Everything from the line with "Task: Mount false" to the line with "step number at" in the listing below, both lines included, needs to be copied exactly, apart from the pictures.

========================================

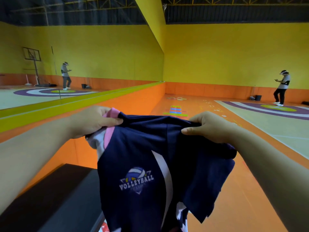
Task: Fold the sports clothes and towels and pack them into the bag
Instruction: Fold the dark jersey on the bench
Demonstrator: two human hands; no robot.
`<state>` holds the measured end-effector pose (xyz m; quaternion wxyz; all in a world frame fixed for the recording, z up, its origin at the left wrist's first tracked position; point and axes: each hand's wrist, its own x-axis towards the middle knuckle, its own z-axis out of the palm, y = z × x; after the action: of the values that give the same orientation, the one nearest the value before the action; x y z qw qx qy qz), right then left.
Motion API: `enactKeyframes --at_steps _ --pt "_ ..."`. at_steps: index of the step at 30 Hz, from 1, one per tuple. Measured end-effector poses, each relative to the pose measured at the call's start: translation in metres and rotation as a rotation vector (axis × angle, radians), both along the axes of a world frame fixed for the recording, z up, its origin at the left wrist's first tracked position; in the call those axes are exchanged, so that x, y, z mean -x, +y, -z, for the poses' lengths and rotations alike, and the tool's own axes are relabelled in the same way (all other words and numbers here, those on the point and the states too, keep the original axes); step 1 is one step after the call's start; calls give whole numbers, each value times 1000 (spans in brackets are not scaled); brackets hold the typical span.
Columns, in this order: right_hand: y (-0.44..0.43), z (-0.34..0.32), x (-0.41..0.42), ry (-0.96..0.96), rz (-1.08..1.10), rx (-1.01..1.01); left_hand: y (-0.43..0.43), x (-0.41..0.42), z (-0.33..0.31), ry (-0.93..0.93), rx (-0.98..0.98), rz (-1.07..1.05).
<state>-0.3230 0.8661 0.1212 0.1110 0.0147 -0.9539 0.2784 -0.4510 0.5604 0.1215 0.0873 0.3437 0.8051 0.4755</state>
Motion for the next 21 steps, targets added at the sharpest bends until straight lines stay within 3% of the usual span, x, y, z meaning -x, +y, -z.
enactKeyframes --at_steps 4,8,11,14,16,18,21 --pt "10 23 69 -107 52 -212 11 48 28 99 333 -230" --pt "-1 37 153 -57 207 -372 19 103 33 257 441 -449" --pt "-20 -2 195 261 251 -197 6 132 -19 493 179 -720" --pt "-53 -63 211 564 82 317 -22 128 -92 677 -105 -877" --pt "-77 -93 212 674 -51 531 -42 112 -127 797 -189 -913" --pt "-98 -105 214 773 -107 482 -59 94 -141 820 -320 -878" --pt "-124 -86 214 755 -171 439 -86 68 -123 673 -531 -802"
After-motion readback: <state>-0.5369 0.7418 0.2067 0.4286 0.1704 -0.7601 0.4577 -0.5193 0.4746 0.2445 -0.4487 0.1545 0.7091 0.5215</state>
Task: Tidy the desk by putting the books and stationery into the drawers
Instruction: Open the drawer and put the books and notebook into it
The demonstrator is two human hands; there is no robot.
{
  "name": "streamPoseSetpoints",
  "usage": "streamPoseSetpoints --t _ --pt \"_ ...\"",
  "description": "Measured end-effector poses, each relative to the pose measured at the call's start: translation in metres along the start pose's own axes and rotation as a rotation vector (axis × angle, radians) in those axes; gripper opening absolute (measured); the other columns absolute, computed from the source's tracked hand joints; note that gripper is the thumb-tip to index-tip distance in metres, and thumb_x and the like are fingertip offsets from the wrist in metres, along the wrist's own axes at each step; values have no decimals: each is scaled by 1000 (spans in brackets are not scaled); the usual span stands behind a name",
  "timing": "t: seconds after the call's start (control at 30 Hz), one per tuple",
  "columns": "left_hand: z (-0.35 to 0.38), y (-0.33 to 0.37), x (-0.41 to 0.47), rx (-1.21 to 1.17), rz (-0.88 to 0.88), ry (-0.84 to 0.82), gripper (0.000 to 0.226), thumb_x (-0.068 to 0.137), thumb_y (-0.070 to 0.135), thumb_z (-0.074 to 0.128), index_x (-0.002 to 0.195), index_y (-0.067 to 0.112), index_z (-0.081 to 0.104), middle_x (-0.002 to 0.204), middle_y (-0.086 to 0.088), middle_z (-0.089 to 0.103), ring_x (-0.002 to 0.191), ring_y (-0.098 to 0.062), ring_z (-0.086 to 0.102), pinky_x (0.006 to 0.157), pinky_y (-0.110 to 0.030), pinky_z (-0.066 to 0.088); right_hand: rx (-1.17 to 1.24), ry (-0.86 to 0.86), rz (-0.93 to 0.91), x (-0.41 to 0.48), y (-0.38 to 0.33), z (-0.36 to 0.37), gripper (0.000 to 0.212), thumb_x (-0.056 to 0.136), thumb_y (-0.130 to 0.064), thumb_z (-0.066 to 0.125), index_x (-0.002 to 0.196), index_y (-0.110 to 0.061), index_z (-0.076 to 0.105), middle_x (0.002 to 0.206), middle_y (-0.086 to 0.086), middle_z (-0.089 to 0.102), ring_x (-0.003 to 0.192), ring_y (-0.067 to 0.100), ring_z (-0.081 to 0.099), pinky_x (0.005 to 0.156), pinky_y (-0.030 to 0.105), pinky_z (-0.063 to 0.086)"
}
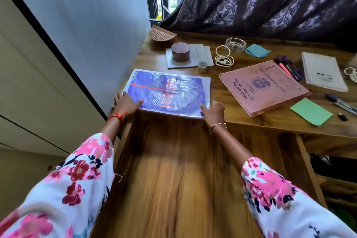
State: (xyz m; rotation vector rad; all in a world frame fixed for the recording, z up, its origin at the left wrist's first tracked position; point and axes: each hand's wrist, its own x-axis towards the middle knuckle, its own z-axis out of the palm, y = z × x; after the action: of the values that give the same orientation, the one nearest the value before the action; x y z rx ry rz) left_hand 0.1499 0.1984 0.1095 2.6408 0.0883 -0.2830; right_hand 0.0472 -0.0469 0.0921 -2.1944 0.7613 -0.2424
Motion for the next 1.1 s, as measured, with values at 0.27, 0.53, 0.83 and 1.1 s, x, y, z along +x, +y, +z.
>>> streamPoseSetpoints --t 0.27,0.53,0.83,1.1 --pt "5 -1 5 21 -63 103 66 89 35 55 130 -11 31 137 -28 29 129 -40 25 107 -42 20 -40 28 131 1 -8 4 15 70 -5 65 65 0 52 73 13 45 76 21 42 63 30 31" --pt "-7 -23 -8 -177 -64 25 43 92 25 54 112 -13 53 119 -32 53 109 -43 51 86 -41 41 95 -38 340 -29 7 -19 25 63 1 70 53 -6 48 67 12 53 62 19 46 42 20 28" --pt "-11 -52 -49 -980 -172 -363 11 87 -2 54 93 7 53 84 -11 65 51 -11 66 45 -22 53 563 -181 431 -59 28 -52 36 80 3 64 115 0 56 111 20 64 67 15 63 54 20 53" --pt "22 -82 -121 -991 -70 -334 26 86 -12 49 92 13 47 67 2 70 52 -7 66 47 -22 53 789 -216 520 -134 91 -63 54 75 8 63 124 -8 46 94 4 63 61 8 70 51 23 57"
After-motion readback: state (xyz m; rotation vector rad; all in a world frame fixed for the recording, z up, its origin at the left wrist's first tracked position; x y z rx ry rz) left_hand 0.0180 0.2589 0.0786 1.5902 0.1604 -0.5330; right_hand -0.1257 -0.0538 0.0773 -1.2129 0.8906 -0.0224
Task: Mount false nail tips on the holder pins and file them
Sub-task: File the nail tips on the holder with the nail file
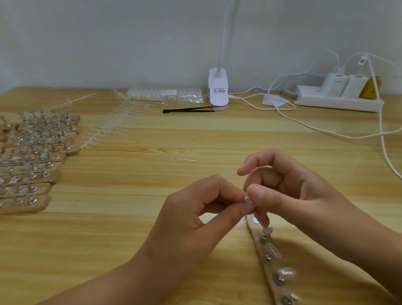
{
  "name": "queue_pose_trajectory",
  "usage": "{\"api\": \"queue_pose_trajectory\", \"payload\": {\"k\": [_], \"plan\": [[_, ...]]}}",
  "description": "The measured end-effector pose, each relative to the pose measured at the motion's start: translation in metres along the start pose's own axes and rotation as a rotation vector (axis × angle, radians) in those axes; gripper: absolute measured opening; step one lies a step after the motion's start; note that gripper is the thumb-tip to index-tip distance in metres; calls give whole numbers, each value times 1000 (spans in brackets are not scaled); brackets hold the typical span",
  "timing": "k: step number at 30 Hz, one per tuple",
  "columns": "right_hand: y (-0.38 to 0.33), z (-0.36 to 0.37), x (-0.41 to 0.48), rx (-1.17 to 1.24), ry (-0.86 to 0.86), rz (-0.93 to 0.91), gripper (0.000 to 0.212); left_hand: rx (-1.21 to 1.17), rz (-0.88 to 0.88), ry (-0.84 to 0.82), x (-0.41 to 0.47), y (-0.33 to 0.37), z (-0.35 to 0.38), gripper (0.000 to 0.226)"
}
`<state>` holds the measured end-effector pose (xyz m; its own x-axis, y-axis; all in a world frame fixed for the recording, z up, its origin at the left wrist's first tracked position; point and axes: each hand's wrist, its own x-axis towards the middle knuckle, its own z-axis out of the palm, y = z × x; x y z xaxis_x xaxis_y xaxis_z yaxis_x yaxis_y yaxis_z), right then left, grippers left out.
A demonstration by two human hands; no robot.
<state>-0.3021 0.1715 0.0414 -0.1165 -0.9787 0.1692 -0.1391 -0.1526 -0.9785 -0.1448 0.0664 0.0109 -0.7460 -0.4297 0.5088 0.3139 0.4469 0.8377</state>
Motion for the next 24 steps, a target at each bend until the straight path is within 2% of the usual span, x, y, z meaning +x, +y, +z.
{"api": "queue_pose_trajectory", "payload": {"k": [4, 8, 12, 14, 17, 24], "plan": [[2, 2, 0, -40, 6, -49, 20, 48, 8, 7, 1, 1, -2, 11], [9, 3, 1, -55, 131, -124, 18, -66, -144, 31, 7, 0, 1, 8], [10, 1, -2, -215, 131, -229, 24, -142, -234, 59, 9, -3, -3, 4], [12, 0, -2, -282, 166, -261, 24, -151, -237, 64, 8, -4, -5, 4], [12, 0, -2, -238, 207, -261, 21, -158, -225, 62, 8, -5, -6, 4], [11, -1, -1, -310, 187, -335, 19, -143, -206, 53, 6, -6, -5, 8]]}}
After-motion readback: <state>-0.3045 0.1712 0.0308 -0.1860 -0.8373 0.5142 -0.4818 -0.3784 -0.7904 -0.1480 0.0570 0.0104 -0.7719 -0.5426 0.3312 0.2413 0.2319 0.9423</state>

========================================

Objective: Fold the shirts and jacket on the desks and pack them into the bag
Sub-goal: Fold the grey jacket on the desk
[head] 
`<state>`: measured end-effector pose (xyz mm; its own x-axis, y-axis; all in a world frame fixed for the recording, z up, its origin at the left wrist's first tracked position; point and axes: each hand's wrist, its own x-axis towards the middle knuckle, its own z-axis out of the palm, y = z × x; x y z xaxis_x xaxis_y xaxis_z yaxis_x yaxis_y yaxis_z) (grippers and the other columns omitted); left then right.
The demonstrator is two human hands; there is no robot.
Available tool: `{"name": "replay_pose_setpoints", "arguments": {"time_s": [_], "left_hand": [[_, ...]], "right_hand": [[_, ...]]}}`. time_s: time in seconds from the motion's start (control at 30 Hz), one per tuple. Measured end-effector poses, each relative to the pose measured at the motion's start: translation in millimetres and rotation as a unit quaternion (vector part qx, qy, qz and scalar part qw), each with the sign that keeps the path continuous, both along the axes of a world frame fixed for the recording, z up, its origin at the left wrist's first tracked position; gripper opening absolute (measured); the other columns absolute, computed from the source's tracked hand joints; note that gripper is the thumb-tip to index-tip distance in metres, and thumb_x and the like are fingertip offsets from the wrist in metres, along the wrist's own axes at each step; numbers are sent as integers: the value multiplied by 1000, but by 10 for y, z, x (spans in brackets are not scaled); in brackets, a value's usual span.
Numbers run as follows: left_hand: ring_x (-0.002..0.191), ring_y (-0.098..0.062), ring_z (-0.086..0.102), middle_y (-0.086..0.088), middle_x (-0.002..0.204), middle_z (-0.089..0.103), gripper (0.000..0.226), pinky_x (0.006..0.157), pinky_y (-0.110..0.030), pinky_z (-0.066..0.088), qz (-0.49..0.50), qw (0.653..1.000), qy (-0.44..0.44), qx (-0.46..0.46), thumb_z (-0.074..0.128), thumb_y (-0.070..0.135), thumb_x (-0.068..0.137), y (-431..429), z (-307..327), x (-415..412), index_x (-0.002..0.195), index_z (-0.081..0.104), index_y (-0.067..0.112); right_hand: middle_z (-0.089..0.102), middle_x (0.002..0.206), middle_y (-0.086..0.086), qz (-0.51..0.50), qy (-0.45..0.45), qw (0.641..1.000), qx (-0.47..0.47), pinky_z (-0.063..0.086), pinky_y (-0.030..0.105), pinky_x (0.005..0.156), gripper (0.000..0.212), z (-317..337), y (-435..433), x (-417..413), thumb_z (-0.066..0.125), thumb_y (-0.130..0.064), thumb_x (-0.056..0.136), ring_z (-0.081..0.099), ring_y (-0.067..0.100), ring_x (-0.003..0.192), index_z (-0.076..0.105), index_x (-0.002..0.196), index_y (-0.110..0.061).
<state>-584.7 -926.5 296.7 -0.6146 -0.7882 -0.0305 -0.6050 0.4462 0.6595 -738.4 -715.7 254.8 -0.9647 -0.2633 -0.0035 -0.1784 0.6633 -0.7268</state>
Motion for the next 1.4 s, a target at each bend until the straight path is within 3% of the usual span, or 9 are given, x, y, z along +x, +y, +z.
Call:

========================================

• **Final answer**:
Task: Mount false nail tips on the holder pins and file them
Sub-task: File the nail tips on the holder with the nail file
{
  "name": "queue_pose_trajectory",
  "usage": "{\"api\": \"queue_pose_trajectory\", \"payload\": {\"k\": [_], \"plan\": [[_, ...]]}}",
  "description": "The measured end-effector pose, each relative to the pose measured at the motion's start: translation in metres along the start pose's own axes and rotation as a rotation vector (axis × angle, radians) in those axes; gripper: absolute measured opening; step one lies a step after the motion's start; note that gripper is the thumb-tip to index-tip distance in metres; calls give whole numbers, each value times 1000 (spans in brackets are not scaled); brackets hold the typical span",
  "timing": "k: step number at 30 Hz, one per tuple",

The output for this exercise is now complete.